◆ Action item
All of the data below should come back exactly as written, minus its images.

⁂

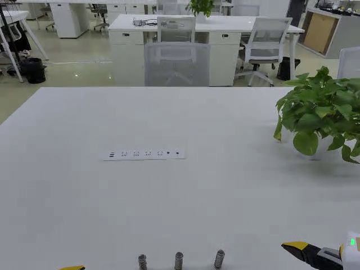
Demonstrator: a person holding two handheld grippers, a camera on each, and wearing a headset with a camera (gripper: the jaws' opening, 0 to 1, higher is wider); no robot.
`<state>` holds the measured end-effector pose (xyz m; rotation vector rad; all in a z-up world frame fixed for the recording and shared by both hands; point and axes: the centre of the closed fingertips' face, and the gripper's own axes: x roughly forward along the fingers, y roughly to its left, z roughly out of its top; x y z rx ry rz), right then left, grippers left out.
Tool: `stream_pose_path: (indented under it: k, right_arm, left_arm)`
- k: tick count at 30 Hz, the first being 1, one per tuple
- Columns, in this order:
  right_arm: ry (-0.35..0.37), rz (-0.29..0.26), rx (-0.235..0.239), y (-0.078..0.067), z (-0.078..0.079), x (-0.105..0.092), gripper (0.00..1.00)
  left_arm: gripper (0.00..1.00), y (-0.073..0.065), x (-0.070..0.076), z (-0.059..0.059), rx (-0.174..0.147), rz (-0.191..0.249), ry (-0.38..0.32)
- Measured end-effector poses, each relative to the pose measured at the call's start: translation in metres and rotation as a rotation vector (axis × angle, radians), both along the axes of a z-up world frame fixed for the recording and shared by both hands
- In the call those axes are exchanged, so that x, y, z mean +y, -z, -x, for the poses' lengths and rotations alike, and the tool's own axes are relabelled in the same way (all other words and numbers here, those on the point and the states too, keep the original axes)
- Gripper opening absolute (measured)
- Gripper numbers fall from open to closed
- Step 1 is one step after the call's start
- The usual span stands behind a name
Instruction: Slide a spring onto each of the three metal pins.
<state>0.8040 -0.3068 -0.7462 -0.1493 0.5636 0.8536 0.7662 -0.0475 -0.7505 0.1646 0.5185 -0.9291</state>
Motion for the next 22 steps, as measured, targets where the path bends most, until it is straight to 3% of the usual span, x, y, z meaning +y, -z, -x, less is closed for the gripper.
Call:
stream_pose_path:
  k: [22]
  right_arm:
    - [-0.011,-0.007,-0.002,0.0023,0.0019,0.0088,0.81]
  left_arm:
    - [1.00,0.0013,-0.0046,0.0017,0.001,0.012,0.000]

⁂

◆ Answer area
Demonstrator: a person holding two handheld grippers, a camera on each, and wearing a headset with a camera (gripper: the jaws' opening, 0 to 1, higher is wider); no robot.
`<state>` holds the measured end-effector pose (xyz m; rotation vector rad; all in a z-up world frame fixed for the recording and shared by both hands; point and axes: the centre of the closed fingertips' face, and the gripper's own axes: x roughly forward along the fingers, y roughly to its left, z roughly out of its top; x y z rx ry rz), right then left, grippers left out.
Tool: `stream_pose_path: (indented under it: k, right_arm, left_arm)`
- k: tick count at 30 Hz, the first being 1, one per tuple
- Columns, in this order:
  right_arm: ry (-0.35..0.37), rz (-0.29..0.26), rx (-0.235..0.239), y (-0.078..0.067), z (-0.078..0.079), x (-0.105..0.092), gripper (0.00..1.00)
  left_arm: gripper (0.00..1.00), y (-0.073..0.065), x (-0.070..0.076), z (-0.059..0.059), rx (-0.174..0.147), rz (-0.191..0.249), ry (-0.38..0.32)
- Measured end-effector poses, each relative to the pose measured at the call's start: translation in metres and rotation as a rotation vector (axis × angle, radians), both along the axes of a z-up world frame fixed for the recording and shared by both hands
- In the call those axes are exchanged, so that x, y, z mean +y, -z, -x, for the poses' lengths and rotations alike, and the tool's own axes are relabelled in the same way (all other words and numbers here, those on the point and the states too, keep the original axes)
- Gripper opening absolute (measured)
- Gripper numbers fall from open to closed
- Step 1 is one step after the call's start
- The usual span stands behind a name
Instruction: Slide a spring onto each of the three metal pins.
<state>0.8040 -0.3068 -0.7462 -0.1493 0.5636 0.8536 0.7662 -0.0475 -0.7505 0.1646 0.5185 -0.9291</state>
Motion for the next 22 steps, as measured, targets where the path bends most, until it is straight to 3% of the usual span, x, y, z meaning +y, -z, -x, less is closed for the gripper.
Call:
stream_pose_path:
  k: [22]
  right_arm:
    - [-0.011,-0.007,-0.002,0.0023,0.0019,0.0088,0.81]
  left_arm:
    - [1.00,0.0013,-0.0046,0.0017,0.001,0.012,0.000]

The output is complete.